Метаболизм и выведение. T1/2 терипаратида при п/к введении составляет около 1 ч, что отражает время, требуемое на абсорбцию. Периферический метаболизм ПТГ происходит преимущественно в печени посредством неспецифических ферментативных механизмов с последующей экскрецией через почки. Подобно эндогенному ПТГ терипаратид не накапливается в костях или других тканях. Влияние возраста (возрастная группа от 31 до 85 лет) на фармакокинетику терипаратида не отмечено. У пациентов с почечной недостаточностью легкой или умеренной степени тяжести (Cl креатинина от 30 до 72 мл/мин) фармакокинетика препарата не изменяется.
Несмотря на то, что системная экспозиция терипаратида у мужчин ниже на 20–30%, чем у женщин, рекомендуемая доза терипаратида не меняется в зависимости от пола.

- Паратиреоидного гормона аналог [Корректоры метаболизма костной и хрящевой ткани]

Клинически значимых взаимодействий с гидрохлортиазидом, фуросемидом, дигоксином, атенололом, а также с препаратами с замедленным высвобождением — дилтиаземом, нифедипином, фелодипином, нисолдипином — не отмечалось.
Совместное назначение терипаратида с ралоксифеном или гормонозамещающей терапией не влияет на содержание кальция в сыворотке крови и моче.
Дигоксин. Однократная доза терипаратида не влияет на эффект дигоксина на период систолы (от начала зубца Q ЭКГ до закрытия аортального клапана, что является показателем влияния дигоксина на кардиологический эффект кальция). Тем не менее, в связи с тем, что терипаратид может вызвать транзиторное повышение концентрации кальция в крови (и тем самым быть предрасполагающим фактором к развитию интоксикации препаратами дигиталиса), следует проявлять осторожность при применении терипаратида у пациентов, принимающих дигоксин.
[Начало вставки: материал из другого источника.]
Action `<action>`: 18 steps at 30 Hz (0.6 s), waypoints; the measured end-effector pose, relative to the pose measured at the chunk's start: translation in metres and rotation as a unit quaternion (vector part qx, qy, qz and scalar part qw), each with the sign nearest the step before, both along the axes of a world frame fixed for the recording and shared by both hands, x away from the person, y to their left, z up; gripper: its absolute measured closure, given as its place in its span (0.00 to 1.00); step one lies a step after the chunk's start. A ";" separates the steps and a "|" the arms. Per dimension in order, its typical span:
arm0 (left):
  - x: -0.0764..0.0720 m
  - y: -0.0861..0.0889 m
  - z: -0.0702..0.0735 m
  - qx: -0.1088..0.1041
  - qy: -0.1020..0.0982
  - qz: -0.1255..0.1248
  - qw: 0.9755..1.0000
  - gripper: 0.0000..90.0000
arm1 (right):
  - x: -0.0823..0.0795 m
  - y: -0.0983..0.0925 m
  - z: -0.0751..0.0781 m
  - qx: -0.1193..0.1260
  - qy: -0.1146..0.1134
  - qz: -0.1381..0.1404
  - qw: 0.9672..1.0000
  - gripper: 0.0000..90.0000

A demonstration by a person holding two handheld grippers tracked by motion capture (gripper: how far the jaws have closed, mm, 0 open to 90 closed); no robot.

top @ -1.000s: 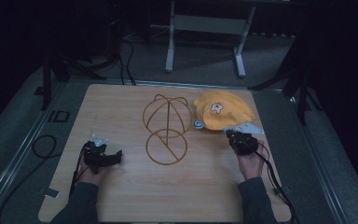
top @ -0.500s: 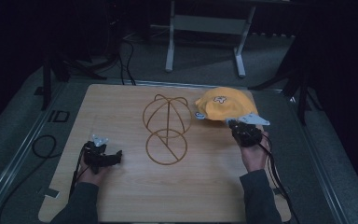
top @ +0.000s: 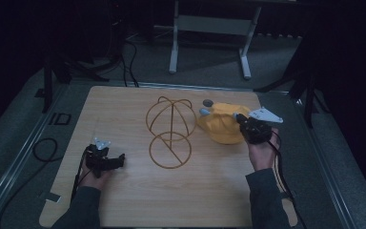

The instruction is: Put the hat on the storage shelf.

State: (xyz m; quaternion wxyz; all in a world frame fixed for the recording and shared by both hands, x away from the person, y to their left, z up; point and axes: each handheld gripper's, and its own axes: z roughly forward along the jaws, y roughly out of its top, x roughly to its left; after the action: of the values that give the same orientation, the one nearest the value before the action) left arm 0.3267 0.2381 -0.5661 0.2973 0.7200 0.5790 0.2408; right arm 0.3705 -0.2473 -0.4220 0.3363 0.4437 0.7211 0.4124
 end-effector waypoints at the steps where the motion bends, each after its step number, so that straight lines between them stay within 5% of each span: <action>1: 0.000 0.000 0.000 0.000 0.000 0.000 1.000 0.13 | 0.000 0.000 0.000 -0.002 0.002 -0.001 1.000 0.96; 7: 0.000 0.000 0.000 0.000 0.000 0.000 1.000 0.13 | -0.005 -0.002 -0.005 -0.001 0.018 -0.004 1.000 0.95; 18: 0.000 0.000 0.000 0.001 0.001 0.000 1.000 0.13 | -0.016 0.000 0.001 -0.027 0.044 0.044 0.998 0.86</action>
State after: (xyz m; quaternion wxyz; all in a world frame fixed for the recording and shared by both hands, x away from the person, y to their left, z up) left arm 0.3267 0.2381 -0.5660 0.2965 0.7203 0.5790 0.2406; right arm 0.3547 -0.2478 -0.4209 0.2979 0.4195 0.7651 0.3872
Гидрохлоротиазид. Совместное применение терипаратида и гидрохлортиазида в дозе 25 мг не влияло на эффект 40 мкг терипаратида на концентрацию кальция в сыворотке крови. Влияние применения терипаратида с гидрохлортиазидом в более высоких дозах на концентрацию кальция в крови не изучалось.
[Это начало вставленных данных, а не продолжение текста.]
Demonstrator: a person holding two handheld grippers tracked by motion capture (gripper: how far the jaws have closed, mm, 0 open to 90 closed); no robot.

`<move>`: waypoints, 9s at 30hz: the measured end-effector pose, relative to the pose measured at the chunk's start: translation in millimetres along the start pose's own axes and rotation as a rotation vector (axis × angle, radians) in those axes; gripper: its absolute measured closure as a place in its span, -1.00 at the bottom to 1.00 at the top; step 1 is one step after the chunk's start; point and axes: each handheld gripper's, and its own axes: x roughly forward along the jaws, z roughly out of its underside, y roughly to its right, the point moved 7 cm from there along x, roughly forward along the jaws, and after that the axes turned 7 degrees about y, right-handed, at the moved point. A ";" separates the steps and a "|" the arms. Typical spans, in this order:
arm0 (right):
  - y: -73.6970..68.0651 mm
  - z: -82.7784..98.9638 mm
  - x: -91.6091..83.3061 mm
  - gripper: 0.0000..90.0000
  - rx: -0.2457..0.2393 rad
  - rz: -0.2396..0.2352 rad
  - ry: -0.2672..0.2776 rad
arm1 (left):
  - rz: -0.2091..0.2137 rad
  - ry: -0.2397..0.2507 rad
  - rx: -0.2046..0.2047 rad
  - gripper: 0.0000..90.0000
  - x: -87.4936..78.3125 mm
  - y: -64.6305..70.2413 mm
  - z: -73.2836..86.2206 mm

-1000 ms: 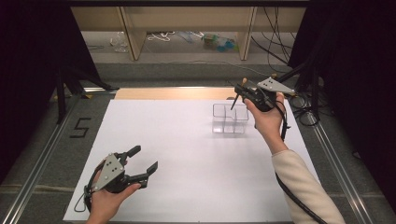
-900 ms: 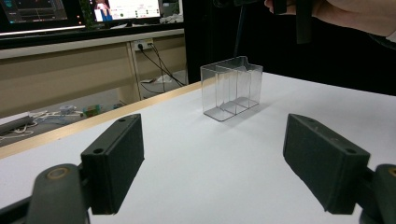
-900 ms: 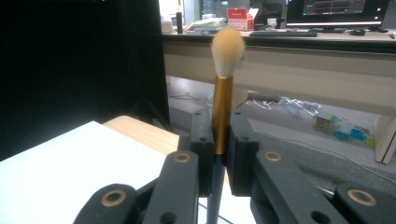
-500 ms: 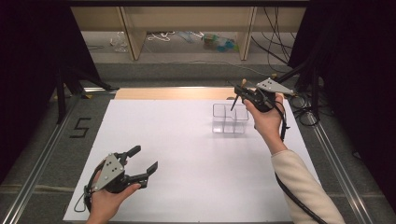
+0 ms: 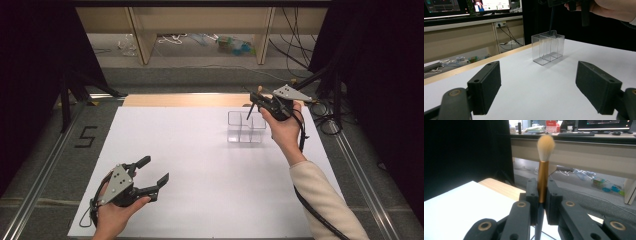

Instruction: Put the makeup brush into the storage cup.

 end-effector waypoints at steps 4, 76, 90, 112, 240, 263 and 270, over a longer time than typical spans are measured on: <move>0.0 0.9 0.5 0.86 0.000 0.002 0.000 | 0.000 0.000 -0.001 -0.54 0.0 0.0 0.1; 3.0 29.8 10.4 0.86 -0.015 0.013 -0.084 | 0.000 -0.002 0.001 -0.54 0.0 0.3 0.2; -0.3 37.5 12.3 0.86 -0.009 0.000 -0.118 | 0.000 -0.003 0.002 -0.54 -0.1 0.4 0.2; 0.5 49.5 17.3 0.86 -0.034 0.008 -0.133 | 0.001 -0.002 0.000 -0.54 0.2 0.3 0.4; -37.0 47.4 -108.7 -0.65 -0.088 -0.149 -0.080 | -0.008 -0.002 0.000 -0.54 -0.6 -0.5 -0.6; -53.8 57.8 -133.4 -0.64 -0.079 -0.200 -0.079 | -0.023 -0.003 -0.005 -0.54 -2.1 -7.4 0.9; -59.6 63.7 -139.7 -0.64 -0.072 -0.197 -0.070 | -0.024 -0.003 -0.004 -0.55 -2.1 -8.6 1.4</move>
Фуросемид. Совместное применение в/в фуросемида в дозах от 20 до 100 мг с терипаратидом в дозе 40 мкг у здоровых добровольцев и у пациентов с легкой, средней или высокой степенью тяжести почечной недостаточности (Cl креатинина от 13 до 72 мл/мин) приводило к небольшому увеличению концентрации кальция в сыворотке крови (2%) и увеличению концентрации кальция в моче при 24-часовом исследовании (37%), однако, это изменение не является клинически значимым.